*What you are asked to do*. Filter the listing below, keeping only the lines with the word "camera".

*Supplied data*.
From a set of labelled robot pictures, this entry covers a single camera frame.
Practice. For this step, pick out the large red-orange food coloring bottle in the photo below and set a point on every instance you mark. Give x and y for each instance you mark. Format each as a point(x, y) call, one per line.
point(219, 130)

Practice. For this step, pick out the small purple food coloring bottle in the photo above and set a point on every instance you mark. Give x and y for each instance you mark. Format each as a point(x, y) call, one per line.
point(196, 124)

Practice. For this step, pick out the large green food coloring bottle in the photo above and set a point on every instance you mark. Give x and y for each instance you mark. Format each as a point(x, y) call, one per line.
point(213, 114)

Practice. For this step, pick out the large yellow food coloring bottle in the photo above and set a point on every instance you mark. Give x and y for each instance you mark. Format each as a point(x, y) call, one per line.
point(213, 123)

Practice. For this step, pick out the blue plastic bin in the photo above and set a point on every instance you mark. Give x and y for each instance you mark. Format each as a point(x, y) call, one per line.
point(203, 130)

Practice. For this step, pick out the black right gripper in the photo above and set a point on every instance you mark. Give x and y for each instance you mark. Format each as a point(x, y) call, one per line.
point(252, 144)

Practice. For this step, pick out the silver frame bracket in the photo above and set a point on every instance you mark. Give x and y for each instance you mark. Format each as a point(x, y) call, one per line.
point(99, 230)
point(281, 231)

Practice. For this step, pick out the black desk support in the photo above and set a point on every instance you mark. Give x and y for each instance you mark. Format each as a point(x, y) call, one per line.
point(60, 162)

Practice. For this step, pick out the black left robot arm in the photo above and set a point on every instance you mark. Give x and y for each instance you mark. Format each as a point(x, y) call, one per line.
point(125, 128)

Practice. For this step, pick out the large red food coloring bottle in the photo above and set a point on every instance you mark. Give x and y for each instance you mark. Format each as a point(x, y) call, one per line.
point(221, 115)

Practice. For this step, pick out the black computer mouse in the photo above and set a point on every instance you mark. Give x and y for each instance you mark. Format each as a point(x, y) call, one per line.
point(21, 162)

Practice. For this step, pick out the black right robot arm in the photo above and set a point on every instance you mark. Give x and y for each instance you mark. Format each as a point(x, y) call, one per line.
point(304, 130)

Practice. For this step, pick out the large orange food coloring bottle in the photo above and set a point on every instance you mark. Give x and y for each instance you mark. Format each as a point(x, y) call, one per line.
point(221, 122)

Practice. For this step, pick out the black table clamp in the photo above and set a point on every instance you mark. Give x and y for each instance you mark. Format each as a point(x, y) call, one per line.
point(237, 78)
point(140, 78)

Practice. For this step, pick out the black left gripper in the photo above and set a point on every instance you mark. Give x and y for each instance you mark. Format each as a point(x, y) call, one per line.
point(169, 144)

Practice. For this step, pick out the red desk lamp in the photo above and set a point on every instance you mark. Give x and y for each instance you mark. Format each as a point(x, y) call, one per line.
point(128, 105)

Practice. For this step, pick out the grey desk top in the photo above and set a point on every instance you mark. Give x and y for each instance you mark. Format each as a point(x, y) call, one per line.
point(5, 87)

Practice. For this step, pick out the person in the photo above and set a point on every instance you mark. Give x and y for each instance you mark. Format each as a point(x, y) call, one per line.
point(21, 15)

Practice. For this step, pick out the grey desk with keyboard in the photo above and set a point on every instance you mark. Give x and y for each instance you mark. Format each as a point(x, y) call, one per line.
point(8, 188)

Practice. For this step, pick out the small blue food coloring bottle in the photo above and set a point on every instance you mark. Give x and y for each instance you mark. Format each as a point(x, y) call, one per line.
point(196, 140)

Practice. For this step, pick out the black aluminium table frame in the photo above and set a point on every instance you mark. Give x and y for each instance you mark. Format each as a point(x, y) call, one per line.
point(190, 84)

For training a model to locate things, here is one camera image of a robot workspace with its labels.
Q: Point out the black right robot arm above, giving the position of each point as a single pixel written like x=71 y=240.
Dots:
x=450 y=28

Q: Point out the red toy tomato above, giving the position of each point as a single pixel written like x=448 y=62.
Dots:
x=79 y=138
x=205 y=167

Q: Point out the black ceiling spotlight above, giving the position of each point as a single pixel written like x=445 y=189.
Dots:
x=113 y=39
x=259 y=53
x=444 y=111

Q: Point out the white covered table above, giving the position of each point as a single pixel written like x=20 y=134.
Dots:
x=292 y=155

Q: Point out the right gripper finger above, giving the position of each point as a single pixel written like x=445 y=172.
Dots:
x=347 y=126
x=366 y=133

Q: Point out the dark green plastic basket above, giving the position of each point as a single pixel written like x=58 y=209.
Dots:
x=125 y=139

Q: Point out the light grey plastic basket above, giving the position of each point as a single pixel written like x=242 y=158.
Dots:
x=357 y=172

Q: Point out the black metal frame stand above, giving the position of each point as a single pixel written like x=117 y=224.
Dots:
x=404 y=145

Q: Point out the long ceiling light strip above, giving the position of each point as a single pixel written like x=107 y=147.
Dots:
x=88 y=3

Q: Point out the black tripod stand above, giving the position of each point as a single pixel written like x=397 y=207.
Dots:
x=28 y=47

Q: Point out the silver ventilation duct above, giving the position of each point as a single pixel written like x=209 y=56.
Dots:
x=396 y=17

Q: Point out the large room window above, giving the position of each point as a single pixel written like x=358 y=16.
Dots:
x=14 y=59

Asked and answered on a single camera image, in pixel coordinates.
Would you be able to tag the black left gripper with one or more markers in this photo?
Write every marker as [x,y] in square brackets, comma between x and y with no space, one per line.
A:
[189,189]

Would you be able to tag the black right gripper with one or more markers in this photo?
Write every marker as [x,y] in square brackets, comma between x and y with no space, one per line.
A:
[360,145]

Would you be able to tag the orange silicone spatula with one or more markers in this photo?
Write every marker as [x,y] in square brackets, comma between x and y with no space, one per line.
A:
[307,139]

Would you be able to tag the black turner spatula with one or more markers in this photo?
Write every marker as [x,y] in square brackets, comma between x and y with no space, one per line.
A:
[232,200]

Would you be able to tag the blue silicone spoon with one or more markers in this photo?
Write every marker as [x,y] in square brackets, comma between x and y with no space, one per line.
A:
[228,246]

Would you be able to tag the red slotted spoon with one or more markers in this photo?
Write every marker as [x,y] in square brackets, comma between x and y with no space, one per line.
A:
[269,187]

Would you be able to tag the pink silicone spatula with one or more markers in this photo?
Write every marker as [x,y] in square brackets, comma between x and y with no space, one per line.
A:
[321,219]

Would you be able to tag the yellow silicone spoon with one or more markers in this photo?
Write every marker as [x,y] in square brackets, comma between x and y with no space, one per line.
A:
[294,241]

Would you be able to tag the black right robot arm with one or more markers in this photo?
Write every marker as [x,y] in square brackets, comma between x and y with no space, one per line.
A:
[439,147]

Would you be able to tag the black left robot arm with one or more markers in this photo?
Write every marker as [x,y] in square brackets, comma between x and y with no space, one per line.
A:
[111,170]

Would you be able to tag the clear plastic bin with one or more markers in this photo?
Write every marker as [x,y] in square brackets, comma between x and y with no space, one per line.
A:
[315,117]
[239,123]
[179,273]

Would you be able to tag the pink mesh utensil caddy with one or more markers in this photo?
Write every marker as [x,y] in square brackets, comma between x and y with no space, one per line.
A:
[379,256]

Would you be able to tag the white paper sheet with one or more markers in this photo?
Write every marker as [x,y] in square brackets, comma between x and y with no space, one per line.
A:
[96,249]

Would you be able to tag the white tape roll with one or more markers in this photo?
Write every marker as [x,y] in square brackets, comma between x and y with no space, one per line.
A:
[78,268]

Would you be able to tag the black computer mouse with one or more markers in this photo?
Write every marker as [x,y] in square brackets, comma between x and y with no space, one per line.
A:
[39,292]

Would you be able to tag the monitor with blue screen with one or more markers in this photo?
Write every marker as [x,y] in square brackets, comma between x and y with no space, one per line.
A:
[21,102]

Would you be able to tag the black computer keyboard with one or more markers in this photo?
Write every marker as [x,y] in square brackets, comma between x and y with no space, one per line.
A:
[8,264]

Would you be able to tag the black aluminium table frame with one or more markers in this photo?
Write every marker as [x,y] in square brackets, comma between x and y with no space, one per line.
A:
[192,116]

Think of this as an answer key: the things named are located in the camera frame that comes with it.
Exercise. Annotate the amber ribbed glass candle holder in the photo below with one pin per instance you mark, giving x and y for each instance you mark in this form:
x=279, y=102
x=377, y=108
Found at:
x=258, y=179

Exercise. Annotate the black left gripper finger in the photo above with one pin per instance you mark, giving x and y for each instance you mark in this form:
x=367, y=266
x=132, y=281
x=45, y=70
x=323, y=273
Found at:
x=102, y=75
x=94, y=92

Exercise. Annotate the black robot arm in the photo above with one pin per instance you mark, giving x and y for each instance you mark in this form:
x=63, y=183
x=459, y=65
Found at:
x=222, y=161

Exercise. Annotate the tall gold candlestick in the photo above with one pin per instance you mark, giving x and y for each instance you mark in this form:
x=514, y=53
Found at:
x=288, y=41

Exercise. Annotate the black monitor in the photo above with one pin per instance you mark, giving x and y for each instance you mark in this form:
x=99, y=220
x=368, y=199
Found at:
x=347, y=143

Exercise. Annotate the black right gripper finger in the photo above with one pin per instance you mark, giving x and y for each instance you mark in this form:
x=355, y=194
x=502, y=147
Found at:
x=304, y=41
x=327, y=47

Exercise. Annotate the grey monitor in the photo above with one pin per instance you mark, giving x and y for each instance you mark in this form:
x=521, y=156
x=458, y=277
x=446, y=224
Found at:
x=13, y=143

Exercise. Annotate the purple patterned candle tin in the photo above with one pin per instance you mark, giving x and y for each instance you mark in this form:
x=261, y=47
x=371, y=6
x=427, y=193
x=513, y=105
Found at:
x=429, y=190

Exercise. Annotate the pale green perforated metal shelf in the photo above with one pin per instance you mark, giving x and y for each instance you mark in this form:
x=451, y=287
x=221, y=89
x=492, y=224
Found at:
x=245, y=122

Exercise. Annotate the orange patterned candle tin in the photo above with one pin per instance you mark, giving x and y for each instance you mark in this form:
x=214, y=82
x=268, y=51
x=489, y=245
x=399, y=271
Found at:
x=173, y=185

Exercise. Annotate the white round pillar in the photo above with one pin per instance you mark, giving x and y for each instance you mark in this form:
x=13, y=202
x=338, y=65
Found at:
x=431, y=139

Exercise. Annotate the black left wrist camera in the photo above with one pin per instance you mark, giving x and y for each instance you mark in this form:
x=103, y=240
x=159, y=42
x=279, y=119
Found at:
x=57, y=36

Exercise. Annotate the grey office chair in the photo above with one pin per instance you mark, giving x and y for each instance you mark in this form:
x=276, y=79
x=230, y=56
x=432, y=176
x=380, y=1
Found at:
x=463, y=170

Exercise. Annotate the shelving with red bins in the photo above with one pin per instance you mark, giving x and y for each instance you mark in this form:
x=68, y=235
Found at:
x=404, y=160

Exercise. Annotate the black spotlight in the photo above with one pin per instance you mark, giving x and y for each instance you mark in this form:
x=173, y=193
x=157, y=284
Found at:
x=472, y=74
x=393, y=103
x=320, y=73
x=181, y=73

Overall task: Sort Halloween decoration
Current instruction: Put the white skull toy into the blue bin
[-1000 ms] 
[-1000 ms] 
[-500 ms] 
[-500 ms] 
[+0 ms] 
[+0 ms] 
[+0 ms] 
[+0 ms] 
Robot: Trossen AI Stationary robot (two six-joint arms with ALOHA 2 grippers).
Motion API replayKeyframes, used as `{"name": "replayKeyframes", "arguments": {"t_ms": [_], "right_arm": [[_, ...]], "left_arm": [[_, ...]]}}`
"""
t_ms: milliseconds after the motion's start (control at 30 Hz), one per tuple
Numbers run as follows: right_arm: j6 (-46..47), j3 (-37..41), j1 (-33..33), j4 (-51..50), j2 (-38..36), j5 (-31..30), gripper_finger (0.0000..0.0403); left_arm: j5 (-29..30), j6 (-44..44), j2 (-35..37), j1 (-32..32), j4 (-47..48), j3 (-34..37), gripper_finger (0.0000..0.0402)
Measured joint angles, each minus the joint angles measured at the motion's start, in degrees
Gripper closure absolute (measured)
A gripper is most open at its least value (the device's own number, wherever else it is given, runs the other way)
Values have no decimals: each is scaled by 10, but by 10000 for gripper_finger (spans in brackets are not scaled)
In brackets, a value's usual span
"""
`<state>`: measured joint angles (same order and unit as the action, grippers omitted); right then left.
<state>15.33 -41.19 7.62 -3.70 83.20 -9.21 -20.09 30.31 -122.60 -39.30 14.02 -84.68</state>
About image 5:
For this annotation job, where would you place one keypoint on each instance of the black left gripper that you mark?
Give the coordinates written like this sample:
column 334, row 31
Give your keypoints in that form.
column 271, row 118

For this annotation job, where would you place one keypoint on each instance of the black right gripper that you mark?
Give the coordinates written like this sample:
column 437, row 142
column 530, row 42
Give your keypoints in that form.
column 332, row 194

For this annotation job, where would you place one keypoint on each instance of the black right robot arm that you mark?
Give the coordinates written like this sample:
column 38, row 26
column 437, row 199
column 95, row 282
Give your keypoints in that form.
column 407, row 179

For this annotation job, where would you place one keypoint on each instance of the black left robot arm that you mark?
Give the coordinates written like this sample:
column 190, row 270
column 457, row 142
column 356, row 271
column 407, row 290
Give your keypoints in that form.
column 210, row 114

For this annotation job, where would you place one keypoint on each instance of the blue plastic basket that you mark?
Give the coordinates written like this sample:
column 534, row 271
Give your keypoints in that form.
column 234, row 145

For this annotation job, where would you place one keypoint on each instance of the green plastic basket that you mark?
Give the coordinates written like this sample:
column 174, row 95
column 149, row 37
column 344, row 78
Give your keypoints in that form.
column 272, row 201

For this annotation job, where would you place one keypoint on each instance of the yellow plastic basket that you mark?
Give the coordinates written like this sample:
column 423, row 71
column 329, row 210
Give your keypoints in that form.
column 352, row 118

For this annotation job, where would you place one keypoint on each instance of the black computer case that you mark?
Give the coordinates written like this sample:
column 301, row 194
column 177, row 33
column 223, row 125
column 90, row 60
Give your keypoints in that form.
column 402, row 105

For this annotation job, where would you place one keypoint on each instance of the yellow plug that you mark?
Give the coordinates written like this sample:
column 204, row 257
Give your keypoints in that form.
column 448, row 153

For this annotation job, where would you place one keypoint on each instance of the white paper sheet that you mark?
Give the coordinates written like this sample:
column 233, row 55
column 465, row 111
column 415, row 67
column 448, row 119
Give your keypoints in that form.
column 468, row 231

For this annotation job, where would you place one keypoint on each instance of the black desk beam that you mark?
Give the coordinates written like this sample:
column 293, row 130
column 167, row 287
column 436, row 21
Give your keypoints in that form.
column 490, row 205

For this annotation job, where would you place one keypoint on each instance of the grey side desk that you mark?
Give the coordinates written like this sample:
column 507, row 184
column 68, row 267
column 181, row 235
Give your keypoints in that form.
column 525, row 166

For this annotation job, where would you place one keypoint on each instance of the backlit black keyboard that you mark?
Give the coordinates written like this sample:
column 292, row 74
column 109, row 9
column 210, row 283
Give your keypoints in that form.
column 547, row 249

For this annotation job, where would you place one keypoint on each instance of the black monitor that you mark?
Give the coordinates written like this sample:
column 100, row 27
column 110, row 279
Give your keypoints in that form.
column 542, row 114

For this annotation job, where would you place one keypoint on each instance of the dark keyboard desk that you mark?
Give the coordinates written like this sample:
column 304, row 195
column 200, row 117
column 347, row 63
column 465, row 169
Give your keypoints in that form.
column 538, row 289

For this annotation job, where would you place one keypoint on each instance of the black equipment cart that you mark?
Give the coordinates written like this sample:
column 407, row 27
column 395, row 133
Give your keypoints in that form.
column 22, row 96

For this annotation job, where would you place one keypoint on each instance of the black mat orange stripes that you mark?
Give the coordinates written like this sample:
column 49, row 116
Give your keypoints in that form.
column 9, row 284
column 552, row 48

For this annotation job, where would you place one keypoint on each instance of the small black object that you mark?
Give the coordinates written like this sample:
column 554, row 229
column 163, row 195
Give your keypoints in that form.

*Completed exercise*.
From a set of labelled robot pictures, this entry covers a single camera frame.
For training a model to locate things, here is one camera image of a robot workspace with its labels.
Asked and answered on a single camera image, in pixel coordinates.
Think of this as an answer key: the things named are located in the camera frame that comes with it.
Exercise. Annotate the black left wrist camera in the photo above with one pin per instance you mark, giving x and y for each instance you mark in this form:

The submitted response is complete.